Verlander suggested that an idea he presented to the MLB Players Association for hastening pace of play could also mitigate teams’ efforts to swipe signals: Some sort of wireless earpiece, like quarterbacks wear in the NFL, allowing pitchers, catchers and managers to confer without mound visits.
“I brought this issue to MLB last year and thought that for pace of game, that could probably save 20 minutes a game,” Verlander said. “You think of all the signs everybody’s going through – between pitcher/catcher, manager/catcher, especially when a guy gets on second base, I mean the game comes to a halt when that happens because of all the technology, and we know that you need to be aware of it.
“It’s not going to help pitch tipping, but I think it will help a lot with the sign stuff. And I think – I mean, I think this is a lot to do about nothing. I think it’s more peace of mind for the pitchers. Like I said, especially in the playoffs, you don’t want there to be any lingering doubt of anything. You want the only reason you get beat to be because you got beat. You don’t want to have to think it’s something else. That’s why you’re seeing all these advanced signs.”
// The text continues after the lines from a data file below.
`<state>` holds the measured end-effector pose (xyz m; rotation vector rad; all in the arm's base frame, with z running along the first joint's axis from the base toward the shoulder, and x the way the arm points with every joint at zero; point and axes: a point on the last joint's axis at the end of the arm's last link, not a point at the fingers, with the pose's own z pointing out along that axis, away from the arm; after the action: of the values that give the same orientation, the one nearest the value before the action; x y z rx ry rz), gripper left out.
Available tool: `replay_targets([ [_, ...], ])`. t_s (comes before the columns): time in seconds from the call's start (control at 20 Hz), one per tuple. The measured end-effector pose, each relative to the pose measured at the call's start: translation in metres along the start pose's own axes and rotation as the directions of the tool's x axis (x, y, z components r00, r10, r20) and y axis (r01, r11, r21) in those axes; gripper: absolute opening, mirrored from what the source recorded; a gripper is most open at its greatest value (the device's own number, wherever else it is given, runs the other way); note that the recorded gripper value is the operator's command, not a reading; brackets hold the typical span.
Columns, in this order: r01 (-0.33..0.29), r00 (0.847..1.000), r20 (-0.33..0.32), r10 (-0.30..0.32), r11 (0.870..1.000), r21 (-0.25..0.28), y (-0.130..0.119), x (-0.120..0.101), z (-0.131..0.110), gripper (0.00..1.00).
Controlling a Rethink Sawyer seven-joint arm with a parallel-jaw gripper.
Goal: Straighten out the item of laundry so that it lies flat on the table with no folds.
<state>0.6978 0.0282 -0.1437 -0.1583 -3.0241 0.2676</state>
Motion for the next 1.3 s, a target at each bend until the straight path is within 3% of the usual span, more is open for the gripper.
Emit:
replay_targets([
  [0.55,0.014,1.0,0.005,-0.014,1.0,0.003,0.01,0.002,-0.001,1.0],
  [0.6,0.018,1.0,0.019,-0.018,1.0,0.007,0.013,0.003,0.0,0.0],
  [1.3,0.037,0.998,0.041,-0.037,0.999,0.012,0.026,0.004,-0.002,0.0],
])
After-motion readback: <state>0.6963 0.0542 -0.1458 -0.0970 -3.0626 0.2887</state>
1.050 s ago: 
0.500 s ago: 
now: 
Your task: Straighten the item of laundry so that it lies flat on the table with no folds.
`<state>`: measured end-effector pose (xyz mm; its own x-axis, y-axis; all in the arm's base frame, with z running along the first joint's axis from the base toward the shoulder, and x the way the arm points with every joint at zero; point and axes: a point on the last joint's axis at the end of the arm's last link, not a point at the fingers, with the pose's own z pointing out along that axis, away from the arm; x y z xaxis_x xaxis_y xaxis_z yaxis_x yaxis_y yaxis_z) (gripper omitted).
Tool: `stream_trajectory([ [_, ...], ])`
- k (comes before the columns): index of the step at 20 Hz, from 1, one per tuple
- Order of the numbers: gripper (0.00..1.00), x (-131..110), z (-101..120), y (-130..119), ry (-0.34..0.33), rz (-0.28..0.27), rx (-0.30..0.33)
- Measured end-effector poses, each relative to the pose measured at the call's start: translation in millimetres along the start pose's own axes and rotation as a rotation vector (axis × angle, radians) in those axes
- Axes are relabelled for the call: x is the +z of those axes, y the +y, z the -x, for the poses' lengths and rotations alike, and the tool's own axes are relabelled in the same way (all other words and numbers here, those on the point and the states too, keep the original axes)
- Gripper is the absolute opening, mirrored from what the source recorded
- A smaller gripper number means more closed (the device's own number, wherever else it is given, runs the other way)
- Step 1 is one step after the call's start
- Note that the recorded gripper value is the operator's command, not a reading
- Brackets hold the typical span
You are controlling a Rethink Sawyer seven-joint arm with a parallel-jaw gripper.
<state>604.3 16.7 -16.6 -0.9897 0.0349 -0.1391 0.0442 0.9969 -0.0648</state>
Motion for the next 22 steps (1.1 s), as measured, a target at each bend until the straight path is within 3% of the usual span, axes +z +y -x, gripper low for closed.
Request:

Verlander said he didn’t know how many pitchers would be eager to wear earpieces on the mound and said he hadn’t worked through the specifics of how it might operate – whether it would be a one-way connection from pitcher to catcher, or vice versa, or an open line to the dugout.
“For me, somebody who calls my own game for the most part, me being able to tell him what to throw – or what I want to throw, by the time the batter steps in there’s no signals. There’s nothing; we’re ready to go.
And also, when guys get on base, you see it from the – how often do you see a pitcher ready to go, batter ready to go, catcher ready to go, but we’re still getting signals from the manager in the dugout? Whether it’s pick-off or throw-over or pitch-out or whatever sign could possibly be coming, you’ve got to give a sign every single time…. For me it’s kind of a win-win, personally. I think it speeds up the game quite a bit, and hopefully can help alleviate some of this stuff that we see from pitchers with all these multiple signs.”